=== Task goal ===
The lines to be copied are those below that contain "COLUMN".

=== Stored data ===
= = = = =

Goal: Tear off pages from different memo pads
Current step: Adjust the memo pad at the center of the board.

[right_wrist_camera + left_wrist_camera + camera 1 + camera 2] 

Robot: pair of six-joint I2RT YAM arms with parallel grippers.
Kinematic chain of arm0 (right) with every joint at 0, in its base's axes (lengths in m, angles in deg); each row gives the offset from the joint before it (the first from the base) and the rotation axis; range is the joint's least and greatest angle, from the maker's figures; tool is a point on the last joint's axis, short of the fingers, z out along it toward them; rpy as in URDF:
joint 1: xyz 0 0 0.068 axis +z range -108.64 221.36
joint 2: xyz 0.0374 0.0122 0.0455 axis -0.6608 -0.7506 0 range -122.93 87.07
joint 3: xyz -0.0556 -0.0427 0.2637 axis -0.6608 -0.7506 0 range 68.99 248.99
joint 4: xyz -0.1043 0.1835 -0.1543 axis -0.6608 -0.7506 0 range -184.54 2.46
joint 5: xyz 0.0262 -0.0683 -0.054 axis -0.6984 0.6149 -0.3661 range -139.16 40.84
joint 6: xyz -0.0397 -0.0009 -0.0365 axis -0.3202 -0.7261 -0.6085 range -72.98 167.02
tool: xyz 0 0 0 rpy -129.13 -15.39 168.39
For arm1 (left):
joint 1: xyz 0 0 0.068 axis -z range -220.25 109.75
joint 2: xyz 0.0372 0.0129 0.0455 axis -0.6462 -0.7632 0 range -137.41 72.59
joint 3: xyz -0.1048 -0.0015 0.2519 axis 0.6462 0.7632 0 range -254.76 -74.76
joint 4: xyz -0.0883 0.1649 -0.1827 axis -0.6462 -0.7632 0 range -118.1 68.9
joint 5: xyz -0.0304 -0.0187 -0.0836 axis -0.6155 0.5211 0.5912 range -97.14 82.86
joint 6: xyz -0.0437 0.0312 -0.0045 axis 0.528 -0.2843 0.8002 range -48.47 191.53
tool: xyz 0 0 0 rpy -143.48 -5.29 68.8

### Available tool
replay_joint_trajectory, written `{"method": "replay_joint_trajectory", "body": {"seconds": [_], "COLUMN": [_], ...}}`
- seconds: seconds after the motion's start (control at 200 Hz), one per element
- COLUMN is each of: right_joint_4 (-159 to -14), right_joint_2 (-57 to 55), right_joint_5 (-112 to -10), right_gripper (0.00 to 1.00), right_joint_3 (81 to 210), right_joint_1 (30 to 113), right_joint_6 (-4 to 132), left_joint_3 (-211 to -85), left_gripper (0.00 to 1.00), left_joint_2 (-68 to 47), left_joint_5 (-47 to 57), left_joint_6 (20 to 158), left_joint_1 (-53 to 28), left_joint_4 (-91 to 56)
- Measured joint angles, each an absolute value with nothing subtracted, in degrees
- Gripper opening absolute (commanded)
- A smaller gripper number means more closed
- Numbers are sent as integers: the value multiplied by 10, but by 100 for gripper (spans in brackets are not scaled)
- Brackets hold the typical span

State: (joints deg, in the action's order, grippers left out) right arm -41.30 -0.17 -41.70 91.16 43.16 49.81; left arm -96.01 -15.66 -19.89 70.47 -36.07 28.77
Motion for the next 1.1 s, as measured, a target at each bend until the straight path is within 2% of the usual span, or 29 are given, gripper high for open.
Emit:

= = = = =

=== Solution to this problem ===
replay_joint_trajectory, written `{"method": "replay_joint_trajectory", "body": {"seconds": [_], "COLUMN": [_], ...}}`
- COLUMN is each of: right_joint_4 (-159 to -14), right_joint_2 (-57 to 55), right_joint_5 (-112 to -10), right_gripper (0.00 to 1.00), right_joint_3 (81 to 210), right_joint_1 (30 to 113), right_joint_6 (-4 to 132), left_joint_3 (-211 to -85), left_gripper (0.00 to 1.00), left_joint_2 (-68 to 47), left_joint_5 (-47 to 57), left_joint_6 (20 to 158), left_joint_1 (-53 to 28), left_joint_4 (-91 to 56)

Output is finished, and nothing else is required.